> [Data for analysis]:
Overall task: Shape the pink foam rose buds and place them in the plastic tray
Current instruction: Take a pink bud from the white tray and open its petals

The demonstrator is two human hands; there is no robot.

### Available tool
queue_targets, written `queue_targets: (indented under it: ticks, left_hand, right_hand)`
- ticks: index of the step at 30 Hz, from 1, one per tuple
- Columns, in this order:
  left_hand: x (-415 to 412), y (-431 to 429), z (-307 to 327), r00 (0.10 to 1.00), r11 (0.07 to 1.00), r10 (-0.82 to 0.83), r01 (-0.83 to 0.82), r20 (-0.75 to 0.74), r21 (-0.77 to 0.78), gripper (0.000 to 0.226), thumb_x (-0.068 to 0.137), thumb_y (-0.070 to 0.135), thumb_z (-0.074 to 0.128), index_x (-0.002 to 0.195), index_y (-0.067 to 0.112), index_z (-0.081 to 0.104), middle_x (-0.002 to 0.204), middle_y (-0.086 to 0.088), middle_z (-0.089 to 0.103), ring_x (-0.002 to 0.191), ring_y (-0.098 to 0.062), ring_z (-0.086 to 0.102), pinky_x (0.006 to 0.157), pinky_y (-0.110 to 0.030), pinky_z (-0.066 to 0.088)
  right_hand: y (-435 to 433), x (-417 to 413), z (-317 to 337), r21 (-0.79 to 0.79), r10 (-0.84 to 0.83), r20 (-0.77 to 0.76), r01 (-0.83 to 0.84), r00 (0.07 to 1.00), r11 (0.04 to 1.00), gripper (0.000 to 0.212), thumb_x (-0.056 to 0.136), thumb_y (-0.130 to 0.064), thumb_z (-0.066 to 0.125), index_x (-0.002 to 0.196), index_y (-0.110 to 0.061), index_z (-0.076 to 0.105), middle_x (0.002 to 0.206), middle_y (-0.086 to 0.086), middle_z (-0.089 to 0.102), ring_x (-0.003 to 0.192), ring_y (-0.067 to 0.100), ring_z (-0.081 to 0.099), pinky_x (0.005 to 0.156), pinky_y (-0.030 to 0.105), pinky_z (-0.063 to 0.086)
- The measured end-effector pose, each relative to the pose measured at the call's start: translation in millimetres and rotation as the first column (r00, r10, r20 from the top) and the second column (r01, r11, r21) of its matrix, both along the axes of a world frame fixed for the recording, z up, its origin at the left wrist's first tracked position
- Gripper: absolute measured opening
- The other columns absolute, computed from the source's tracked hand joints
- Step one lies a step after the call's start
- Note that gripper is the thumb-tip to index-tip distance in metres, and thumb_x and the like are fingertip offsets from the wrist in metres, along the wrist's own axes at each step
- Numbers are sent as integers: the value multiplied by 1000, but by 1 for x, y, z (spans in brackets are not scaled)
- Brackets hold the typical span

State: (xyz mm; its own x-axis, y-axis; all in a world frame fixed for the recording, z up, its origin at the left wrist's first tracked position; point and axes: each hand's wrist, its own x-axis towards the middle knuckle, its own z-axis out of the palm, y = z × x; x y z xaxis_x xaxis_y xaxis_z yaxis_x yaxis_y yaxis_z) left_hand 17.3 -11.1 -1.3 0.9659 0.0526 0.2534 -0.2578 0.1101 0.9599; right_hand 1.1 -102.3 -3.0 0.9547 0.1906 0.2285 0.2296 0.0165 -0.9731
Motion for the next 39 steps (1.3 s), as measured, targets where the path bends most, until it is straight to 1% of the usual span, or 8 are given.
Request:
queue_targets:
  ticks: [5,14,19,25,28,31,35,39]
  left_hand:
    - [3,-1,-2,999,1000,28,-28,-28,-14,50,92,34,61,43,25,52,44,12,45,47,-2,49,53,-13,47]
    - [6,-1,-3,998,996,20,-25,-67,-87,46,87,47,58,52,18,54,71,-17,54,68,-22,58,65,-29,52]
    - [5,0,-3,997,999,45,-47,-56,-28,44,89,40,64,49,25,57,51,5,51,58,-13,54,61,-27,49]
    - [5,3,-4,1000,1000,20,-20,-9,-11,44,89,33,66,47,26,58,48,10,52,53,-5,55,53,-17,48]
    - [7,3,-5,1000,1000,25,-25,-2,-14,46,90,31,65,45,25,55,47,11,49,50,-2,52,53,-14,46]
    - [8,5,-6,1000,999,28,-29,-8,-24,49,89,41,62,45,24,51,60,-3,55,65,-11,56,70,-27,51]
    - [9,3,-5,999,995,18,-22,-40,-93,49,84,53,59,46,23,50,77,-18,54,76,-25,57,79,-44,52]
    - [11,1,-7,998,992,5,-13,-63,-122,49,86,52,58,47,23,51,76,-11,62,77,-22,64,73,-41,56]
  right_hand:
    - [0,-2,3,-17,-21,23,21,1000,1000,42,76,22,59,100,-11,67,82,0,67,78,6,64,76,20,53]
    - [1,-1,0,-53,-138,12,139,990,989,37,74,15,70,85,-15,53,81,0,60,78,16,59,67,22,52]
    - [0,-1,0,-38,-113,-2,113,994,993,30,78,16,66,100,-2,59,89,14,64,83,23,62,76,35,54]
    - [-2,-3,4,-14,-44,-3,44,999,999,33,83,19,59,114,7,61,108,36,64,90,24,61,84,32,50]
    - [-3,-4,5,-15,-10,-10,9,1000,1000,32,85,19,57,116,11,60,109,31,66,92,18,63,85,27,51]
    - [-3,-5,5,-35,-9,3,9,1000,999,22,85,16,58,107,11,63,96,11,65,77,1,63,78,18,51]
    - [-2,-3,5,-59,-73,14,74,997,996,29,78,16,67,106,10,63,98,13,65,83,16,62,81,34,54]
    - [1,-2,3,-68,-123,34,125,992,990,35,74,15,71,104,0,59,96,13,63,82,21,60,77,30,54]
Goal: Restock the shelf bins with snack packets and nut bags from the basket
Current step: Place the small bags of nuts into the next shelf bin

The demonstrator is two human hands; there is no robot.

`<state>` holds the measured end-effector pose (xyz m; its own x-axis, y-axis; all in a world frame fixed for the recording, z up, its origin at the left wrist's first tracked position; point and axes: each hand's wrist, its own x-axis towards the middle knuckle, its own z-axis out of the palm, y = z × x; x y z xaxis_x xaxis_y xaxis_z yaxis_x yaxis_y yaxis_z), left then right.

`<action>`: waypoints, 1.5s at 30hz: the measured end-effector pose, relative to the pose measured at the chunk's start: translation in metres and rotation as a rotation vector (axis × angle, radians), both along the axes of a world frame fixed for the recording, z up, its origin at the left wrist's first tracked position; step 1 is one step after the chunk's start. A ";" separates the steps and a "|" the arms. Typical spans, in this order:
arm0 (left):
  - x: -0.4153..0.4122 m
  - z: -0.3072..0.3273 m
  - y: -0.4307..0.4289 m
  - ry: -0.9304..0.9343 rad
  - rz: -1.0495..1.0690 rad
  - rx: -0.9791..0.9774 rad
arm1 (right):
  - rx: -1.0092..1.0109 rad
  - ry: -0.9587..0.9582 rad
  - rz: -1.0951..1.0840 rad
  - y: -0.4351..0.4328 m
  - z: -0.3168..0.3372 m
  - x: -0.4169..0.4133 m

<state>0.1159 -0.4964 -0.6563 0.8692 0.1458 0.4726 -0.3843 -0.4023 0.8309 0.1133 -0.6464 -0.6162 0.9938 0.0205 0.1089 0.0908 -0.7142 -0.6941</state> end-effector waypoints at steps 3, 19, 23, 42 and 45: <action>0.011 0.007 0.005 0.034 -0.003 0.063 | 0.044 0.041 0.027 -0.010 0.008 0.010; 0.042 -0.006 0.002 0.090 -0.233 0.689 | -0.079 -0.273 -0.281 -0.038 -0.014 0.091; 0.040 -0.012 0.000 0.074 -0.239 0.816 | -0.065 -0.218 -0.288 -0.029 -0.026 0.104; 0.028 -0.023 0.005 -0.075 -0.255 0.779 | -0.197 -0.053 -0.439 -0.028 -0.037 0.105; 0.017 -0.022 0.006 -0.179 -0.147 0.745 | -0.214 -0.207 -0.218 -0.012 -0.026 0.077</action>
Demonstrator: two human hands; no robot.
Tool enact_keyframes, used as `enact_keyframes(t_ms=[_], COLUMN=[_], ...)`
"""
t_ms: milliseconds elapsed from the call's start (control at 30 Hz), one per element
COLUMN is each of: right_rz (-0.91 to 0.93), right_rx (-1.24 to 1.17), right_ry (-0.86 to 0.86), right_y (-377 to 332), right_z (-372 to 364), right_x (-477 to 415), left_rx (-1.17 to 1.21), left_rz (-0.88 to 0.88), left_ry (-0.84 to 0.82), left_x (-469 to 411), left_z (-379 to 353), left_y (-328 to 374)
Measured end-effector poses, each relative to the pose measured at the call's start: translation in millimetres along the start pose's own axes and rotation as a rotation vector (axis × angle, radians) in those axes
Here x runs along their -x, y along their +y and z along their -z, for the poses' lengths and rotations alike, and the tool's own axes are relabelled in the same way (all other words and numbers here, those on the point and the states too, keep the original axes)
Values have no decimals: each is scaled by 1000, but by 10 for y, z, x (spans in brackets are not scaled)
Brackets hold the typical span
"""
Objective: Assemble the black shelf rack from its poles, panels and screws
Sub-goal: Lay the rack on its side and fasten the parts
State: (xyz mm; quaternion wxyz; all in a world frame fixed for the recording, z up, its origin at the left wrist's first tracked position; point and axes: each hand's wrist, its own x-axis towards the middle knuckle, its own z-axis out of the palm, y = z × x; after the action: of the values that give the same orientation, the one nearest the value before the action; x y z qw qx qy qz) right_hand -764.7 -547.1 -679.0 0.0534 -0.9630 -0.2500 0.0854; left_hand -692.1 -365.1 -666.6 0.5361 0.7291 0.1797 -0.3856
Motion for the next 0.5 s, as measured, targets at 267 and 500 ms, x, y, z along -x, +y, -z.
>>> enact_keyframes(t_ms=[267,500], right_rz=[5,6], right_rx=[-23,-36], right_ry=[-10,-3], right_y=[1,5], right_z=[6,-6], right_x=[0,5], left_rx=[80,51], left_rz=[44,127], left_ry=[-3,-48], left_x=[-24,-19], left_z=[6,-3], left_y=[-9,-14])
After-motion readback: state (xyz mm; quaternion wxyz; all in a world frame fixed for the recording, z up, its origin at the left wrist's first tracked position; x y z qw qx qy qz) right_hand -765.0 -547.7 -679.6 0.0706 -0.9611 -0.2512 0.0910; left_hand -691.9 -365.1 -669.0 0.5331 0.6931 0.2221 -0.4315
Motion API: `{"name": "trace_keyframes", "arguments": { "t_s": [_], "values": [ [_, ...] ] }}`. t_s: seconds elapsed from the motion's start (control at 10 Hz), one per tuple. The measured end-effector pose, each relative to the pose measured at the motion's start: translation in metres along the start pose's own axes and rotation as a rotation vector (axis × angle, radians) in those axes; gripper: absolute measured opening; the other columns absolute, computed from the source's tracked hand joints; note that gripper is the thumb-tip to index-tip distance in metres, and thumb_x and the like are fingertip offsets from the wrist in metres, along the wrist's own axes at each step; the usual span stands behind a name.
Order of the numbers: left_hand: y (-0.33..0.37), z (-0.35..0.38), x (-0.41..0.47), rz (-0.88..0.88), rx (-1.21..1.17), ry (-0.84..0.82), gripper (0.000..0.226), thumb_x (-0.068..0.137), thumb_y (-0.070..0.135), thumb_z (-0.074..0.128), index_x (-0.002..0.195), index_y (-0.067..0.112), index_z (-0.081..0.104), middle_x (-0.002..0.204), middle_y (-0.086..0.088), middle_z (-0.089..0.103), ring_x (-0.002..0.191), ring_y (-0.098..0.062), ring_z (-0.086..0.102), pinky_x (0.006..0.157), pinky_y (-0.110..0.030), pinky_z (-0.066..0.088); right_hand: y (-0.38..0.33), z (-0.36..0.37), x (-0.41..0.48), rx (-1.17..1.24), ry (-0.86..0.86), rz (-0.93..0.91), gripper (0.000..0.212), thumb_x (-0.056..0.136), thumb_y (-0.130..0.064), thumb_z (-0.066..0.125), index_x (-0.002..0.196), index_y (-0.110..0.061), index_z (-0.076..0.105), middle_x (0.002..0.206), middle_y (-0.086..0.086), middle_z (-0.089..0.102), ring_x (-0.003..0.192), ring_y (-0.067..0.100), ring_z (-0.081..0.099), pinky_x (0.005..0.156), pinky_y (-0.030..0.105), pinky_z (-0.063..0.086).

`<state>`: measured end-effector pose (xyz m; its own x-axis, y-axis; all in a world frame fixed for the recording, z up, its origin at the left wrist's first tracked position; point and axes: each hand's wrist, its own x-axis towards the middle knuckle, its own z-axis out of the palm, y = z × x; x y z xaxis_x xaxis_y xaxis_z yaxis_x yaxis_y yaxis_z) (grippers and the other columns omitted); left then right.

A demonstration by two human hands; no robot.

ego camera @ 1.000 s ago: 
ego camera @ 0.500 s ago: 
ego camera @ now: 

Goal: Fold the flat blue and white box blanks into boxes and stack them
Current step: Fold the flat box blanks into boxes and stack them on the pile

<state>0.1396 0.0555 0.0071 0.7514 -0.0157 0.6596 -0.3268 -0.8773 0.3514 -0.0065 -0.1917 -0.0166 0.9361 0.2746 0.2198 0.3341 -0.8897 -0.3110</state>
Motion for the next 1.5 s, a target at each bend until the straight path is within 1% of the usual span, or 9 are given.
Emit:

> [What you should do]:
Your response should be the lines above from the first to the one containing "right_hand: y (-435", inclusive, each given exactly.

> [Finished task]:
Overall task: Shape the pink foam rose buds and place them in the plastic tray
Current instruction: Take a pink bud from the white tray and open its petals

The demonstrator is two human hands; there is no robot.

### Available tool
queue_targets, written `queue_targets: (indented under it: ticks, left_hand, right_hand)`
- ticks: index of the step at 30 Hz, from 1, one per tuple
- Columns, in this order:
  left_hand: x (-415 to 412), y (-431 to 429), z (-307 to 327), r00 (0.10 to 1.00), r11 (0.07 to 1.00), r10 (-0.82 to 0.83), r01 (-0.83 to 0.82), r20 (-0.75 to 0.74), r21 (-0.77 to 0.78), gripper (0.000 to 0.226), thumb_x (-0.068 to 0.137), thumb_y (-0.070 to 0.135), thumb_z (-0.074 to 0.128), index_x (-0.002 to 0.195), index_y (-0.067 to 0.112), index_z (-0.081 to 0.104), middle_x (-0.002 to 0.204), middle_y (-0.086 to 0.088), middle_z (-0.089 to 0.103), ring_x (-0.002 to 0.191), ring_y (-0.098 to 0.062), ring_z (-0.086 to 0.102), pinky_x (0.006 to 0.157), pinky_y (-0.110 to 0.030), pinky_z (-0.066 to 0.088)
  right_hand: y (-435 to 433), x (-417 to 413), z (-317 to 337), r21 (-0.79 to 0.79), r10 (-0.84 to 0.83), r20 (-0.77 to 0.76), r01 (-0.83 to 0.84), r00 (0.07 to 1.00), r11 (0.04 to 1.00), gripper (0.000 to 0.212), thumb_x (-0.056 to 0.136), thumb_y (-0.130 to 0.064), thumb_z (-0.066 to 0.125), index_x (-0.002 to 0.196), index_y (-0.110 to 0.061), index_z (-0.076 to 0.105), middle_x (0.002 to 0.206), middle_y (-0.086 to 0.086), middle_z (-0.089 to 0.102), ring_x (-0.003 to 0.192), ring_y (-0.067 to 0.100), ring_z (-0.081 to 0.099), pinky_x (0.005 to 0.156), pinky_y (-0.030 to 0.105), pinky_z (-0.063 to 0.086)

The work on this exercise is done.